Once, I Made a Good Choice

It's always refreshing (and novel) to realize that something you did in the past turned out to be a good idea. God knows it doesn't happen very often. But I've been editing photos from a batch of embroidered t-shirts I've been working on, and I'm finding it profoundly fucking tedious. Now I'm having the chance to be very grateful that I never decided to go into graphic design, as I've considered at several points in the past, usually when I was feeling conflicted and unsure about my abilities and inspiration. I can see that I'd be driven absolutely ship rat nuts if I had to spend my life "staring every morning at a hundred nearly identical photographs of moodily lit tubes of toothpaste", to quote Douglas Adams.

I still have to spend a certain amount of time staring at nearly identical photographs of moodily lit t-shirts and pieces of jewelry, but since I'm the one taking them, there are usually only a dozen or so, and I don't have to do it every day. Then there's the copy writing, which is whole different kettle of suck, and always leaves me feeling stupid and slightly unclean, though I'm finding it's getting easier. I'm learning to set aside my dignity and self-respect and compunctions, and just write some nonsensical blather so I can post the shit.

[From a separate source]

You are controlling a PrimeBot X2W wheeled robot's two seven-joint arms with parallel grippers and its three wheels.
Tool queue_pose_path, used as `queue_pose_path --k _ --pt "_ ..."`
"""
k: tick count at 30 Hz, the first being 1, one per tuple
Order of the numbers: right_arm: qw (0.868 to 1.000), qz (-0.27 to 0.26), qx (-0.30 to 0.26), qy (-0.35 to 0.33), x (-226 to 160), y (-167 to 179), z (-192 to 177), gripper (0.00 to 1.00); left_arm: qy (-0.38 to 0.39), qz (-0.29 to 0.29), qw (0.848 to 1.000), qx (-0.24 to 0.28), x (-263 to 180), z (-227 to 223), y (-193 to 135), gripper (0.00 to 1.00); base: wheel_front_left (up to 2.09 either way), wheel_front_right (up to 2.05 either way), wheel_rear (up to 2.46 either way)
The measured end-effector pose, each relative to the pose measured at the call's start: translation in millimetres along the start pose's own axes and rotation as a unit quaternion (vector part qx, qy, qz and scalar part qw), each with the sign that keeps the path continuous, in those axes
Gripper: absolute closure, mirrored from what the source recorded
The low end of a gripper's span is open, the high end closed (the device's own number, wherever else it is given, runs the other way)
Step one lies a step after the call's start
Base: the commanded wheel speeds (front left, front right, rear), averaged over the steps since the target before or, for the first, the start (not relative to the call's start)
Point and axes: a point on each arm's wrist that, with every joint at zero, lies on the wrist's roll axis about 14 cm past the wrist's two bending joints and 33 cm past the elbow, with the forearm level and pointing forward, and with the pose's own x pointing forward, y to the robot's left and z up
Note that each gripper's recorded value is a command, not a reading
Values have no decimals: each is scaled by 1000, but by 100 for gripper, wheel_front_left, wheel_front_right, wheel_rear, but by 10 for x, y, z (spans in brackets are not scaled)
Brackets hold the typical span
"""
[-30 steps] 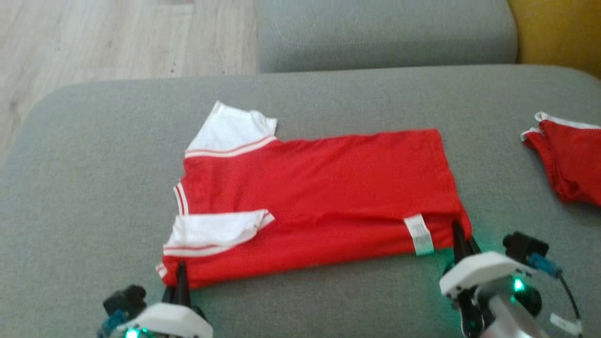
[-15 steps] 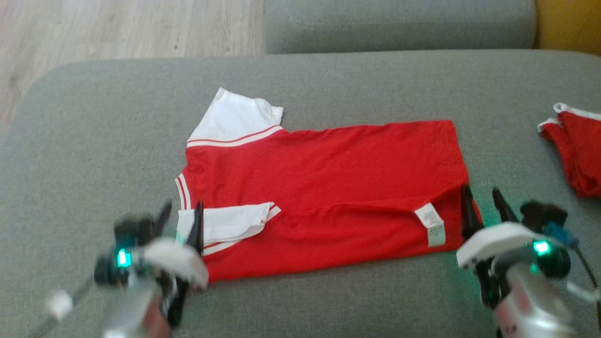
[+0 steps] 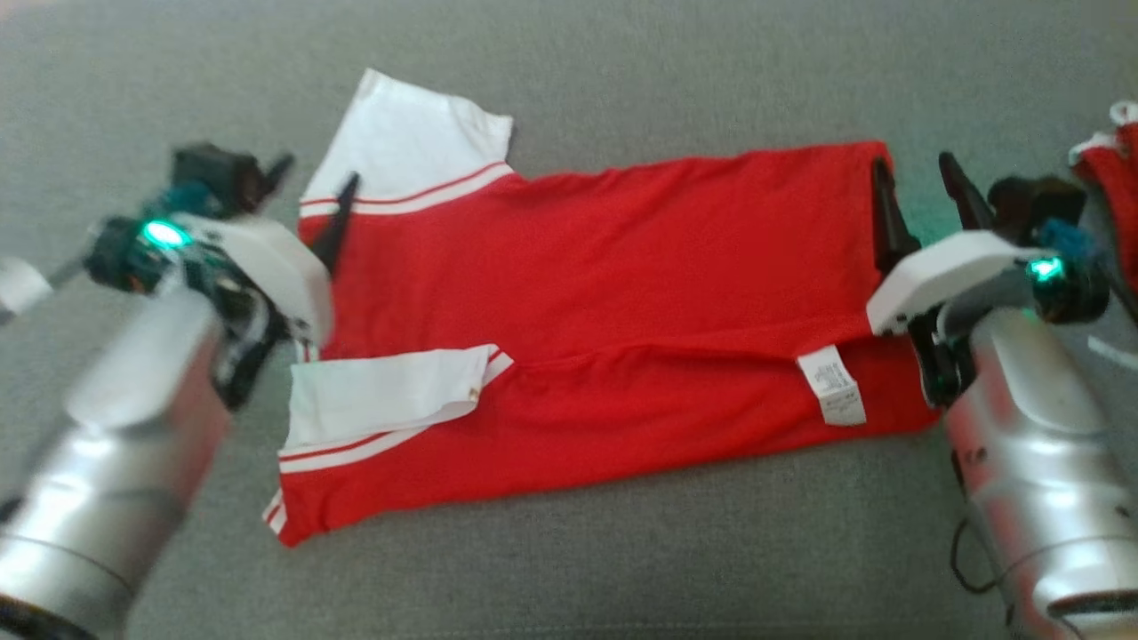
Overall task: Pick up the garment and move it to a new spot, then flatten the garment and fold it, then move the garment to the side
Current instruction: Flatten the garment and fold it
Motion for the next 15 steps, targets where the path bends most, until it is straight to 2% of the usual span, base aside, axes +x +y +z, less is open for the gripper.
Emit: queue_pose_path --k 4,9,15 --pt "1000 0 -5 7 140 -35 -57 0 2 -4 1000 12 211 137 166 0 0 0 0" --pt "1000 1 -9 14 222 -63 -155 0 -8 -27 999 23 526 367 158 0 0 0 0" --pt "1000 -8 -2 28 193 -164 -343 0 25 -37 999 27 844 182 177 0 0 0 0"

If I could get away with labeling everything "Oh just buy it already, you know it's awesome", believe me, I would. (And I'm thinking that should be my tagline when I go global. Actually, I have gone global; my first sale was to someone in France, and I also had a sale to Australia.)

The actual making of stuff is the fun part, naturally, not at all like work. Embroidering or putting together something while listening to music or audiobooks and drinking tea, and then later getting real live money for what I've made is still pretty miraculous to me. Not a lot of money, but I've sold several things this month. I really dig the series of minimalist punk portraits I've been working on lately. Who knows if anybody else will like them, but I'm enjoying doing them. Above are the Joe Strummer and Joey Ramone shirts I've got completed. I've also finished a Richard Hell one for myself, though I don't know if I'll make one of those for general consumption, I'm not sure how popular it'd be. Yeah, in comparison to the unbounded popularity of everything else I've been making. (Well, the Mark Twain bacon embroidery actually was pretty popular. Gotta get another one made soonest.) It would be nice if these really did take off, because I have several other ideas for the designs. I think they'd be awesome on onesies, for a start.

Like this guy was. He's the one who went to France. (If I think about that too much it's mind-boggling.) I'm really just putting him up here to show off the sheer technical perfection of the french knot that makes his eye. I realize no one but me cares, but that is a textbook fucking example of a french knot and I think it should be noted. So it is.